Yemen: cinco años de guerra han destruido el país

Más de 100.000 personas han muerto en el conflicto, que ha paralizado los servicios básicos y ha devastado la economía

  • Alrededor del 12% de la población son desplazados
  • Los ataques aéreos impiden que la población regrese a sus hogares

Fundación Thomson Reuters

Samirah Nasser, viuda con ocho hijos, intentó regresar a su aldea con sus hijos, pero los ataques aéreos constantes los obligaron a regresar a la relativa seguridad de un campo de refugiados. Es una más de los 3,6 millones de yemeníes, alrededor del 12% de la población, desplazados por una guerra que dura ya cinco años y que ha provocado la crisis humanitaria más urgente del mundo, según Naciones Unidas.

«Cuando regresamos los aviones bombardearon cerca del mercado, que estaba lleno de niños. Dejé de llevar a mis hijos a la escuela por temor a los bombardeos», dice. Eso fue hace tres años. Desde entonces no ha vuelto a intentar regresar a su casa, en la región de Saada, controlada por los houthi, aliados de Irán y enemigos de la coalición liderada por Arabia Saudí.

La guerra ha destruido muchas casas en esa zona y en el campamento hay muchos vecinos de Saamirah. El campo de refugiados está en Khamir, a dos horas y media por carretera de Sanaa, la capital. Las instalaciones son deficientes y los refugiados pasan mucho frío.

La guerra ha matado ya a más de 100.000 personas y ha destruido infraestructuras básicas y ha desbaratado la economía. Según el Programa Mundial de Alimentos (PMA) más de once millones de personas viven en situación de inseguridad alimentaria y 240.000 han entrado ya en situación de hambruna.
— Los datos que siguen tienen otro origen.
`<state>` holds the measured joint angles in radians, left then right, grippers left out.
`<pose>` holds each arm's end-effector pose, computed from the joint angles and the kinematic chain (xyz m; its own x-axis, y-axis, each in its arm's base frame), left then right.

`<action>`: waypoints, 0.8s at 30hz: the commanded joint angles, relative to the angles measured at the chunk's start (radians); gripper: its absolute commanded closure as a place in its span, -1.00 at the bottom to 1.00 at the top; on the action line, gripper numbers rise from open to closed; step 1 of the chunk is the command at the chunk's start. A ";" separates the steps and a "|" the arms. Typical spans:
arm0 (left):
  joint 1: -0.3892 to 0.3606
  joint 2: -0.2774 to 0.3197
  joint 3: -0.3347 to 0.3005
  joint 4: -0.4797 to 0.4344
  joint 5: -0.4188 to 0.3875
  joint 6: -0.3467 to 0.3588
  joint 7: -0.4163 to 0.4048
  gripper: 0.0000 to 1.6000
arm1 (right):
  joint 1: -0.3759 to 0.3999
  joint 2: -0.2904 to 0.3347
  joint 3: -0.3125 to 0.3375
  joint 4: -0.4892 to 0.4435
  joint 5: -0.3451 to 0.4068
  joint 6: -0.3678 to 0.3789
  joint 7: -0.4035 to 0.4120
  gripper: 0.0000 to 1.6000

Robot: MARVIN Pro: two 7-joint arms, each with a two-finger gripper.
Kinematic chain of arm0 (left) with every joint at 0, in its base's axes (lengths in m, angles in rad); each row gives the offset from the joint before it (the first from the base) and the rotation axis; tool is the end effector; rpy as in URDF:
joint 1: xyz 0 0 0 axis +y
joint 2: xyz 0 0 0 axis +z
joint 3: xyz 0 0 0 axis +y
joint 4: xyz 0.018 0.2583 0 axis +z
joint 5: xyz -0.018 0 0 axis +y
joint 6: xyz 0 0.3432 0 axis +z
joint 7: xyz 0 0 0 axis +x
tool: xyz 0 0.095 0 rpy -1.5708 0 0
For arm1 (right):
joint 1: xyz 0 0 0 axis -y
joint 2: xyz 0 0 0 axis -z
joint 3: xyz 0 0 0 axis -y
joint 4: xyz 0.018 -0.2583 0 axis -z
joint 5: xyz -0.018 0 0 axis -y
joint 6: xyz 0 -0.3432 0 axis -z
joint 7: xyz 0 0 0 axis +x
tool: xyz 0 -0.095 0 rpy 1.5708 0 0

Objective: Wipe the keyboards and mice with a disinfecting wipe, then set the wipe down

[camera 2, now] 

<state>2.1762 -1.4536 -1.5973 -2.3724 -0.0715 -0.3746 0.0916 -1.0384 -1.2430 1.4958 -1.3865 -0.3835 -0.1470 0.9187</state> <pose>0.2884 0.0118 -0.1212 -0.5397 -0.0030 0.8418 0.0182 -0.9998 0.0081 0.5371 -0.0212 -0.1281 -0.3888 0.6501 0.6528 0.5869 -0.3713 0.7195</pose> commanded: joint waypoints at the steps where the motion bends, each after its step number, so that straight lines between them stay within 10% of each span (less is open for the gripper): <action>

Las organizaciones humanitarias están preocupadas porque los combates se desarrollan cerca de los campamentos. Algunos están apenas a 10 kilómetros de la línea de combate. Otro de los problemas es la dificultad para acceder a los mismos: terreno montañoso, líneas de combate o falta de dinero o documentación para pasar los controles. Tan solo en 2019 casi 400.000 personas fueron expulsadas de sus hogares.

Algunas mejoras

No todo son malas noticias. La seguridad alimentaria ha mejorado durante el año pasado y el PMA proporciona alimento a doce millones de personas cada mes.

Las iniciativas diplomáticas han llevado a una disminución de los ataques aéreos en los últimos meses y una apariencia de normalidad ha regresado a algunas ciudades más grandes.

«Podemos dormir y nuestros hijos pueden ir a la escuela sin miedo», dijo Abd Rahman Shouei, de 28 años, residente de la ciudad portuaria principal de Hodeidah, que se gana la vida lavando coches. «No hay trabajo, las carreteras están cerradas y no tenemos electricidad, pero la situación en Hodeidah es mejor ahora porque no hay combates ni bombardeos».

Hodeidah, controlada por los houti, es el puerto de entrada para la mayoría de las importaciones de Yemen. La tregua dura ya más de un año, aunque la retirada de las tropas acordadas el año pasado se ha estancado y hay enfrentamientos intermitentes.

En Adén, la otra ciudad portuaria, también ha mejorado algo la vida. Ha mejorado el suministro eléctrico, pero continúan los problemas con el agua potable y las aguas residuales. Viven en un estado de permanente tensión. Según los cooperantes que trabajan allí, en una situación «ni de guerra ni de paz».